*ENTRIES SUPPLIED*:

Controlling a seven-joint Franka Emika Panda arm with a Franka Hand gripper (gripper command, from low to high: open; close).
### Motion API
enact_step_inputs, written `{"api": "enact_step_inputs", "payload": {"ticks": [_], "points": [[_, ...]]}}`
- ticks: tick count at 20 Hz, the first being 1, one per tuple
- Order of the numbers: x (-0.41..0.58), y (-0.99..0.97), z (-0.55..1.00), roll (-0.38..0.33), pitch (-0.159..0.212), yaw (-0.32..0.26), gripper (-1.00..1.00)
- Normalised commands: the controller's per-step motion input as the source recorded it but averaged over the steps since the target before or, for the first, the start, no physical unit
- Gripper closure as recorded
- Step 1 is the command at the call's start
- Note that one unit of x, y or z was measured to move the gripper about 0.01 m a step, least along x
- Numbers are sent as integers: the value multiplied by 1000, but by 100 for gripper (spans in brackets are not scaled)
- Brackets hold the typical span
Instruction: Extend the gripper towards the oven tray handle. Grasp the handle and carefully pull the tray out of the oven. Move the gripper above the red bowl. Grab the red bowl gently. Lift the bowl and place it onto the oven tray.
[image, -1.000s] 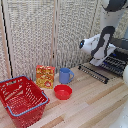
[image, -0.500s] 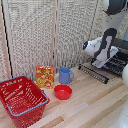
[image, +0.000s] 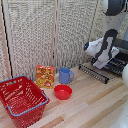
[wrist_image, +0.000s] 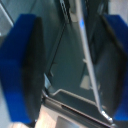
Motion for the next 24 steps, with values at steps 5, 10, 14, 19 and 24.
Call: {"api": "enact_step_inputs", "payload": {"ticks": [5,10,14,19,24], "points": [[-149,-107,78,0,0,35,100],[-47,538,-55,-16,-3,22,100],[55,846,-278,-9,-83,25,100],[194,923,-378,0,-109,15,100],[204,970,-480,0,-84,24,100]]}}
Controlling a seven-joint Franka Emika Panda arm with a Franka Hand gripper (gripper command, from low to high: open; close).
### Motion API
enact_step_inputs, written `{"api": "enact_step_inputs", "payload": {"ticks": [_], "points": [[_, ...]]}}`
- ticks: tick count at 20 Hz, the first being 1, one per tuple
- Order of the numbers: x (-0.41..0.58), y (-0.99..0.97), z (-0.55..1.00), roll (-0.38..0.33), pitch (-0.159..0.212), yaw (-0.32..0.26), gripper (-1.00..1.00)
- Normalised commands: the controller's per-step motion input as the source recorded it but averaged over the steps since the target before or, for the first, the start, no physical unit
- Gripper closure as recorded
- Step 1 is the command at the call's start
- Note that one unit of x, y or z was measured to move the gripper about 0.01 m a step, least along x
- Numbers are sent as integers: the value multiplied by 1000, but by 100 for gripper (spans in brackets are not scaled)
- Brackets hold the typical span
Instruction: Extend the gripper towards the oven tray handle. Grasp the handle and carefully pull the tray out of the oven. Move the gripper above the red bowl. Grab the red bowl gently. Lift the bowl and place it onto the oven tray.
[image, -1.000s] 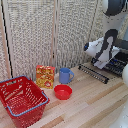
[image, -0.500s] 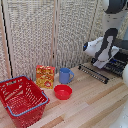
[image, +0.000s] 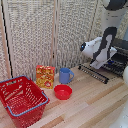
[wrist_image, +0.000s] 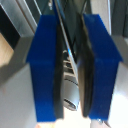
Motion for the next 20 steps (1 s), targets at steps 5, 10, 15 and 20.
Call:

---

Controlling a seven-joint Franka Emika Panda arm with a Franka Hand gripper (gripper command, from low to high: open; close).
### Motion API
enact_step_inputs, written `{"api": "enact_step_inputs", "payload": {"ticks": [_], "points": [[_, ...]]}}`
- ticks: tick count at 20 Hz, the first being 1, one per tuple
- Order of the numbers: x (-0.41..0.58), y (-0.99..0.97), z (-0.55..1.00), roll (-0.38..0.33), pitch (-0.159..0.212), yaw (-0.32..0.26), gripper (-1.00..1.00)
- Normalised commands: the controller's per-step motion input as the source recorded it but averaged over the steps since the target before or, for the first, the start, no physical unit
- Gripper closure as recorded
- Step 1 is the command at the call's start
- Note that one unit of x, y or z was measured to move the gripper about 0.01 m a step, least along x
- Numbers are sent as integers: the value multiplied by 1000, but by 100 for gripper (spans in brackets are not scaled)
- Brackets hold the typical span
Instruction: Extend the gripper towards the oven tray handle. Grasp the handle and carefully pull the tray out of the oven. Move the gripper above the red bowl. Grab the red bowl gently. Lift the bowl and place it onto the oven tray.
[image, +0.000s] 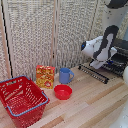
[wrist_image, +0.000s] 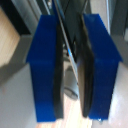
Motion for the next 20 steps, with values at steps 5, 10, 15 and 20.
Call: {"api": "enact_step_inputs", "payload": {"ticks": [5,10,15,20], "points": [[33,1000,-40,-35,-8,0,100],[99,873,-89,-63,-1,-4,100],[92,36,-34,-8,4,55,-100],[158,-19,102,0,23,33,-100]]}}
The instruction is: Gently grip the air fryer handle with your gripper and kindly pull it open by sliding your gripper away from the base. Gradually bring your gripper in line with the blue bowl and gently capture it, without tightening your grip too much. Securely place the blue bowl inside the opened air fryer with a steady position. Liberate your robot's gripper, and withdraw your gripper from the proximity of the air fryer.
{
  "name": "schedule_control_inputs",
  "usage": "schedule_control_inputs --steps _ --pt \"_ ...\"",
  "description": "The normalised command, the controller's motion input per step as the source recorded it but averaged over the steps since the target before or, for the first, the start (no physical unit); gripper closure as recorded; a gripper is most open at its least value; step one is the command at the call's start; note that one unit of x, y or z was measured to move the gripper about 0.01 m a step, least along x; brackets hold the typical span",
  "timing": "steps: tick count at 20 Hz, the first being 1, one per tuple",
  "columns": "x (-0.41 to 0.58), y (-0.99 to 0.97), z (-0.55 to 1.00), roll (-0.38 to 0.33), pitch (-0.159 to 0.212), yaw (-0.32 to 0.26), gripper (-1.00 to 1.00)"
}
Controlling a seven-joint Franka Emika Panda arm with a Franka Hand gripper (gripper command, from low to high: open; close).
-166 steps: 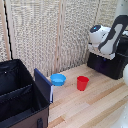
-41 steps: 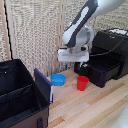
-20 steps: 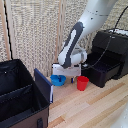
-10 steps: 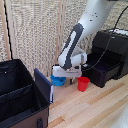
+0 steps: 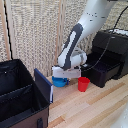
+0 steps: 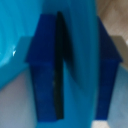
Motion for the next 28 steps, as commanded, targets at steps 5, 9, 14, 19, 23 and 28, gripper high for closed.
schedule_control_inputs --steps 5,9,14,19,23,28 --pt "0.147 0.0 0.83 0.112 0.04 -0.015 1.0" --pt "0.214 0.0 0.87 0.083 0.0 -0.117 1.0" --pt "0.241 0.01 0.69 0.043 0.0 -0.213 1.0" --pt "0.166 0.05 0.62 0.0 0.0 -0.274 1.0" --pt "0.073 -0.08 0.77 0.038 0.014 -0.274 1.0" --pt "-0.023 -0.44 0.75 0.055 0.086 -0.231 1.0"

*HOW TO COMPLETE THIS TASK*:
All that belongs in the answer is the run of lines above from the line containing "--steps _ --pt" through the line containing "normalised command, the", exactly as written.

*RESPONSE TO THIS TASK*:
  "usage": "schedule_control_inputs --steps _ --pt \"_ ...\"",
  "description": "The normalised command, the controller's motion input per step as the source recorded it but averaged over the steps since the target before or, for the first, the start (no physical unit); gripper closure as recorded; a gripper is most open at its least value; step one is the command at the call's start; note that one unit of x, y or z was measured to move the gripper about 0.01 m a step, least along x; brackets hold the typical span",

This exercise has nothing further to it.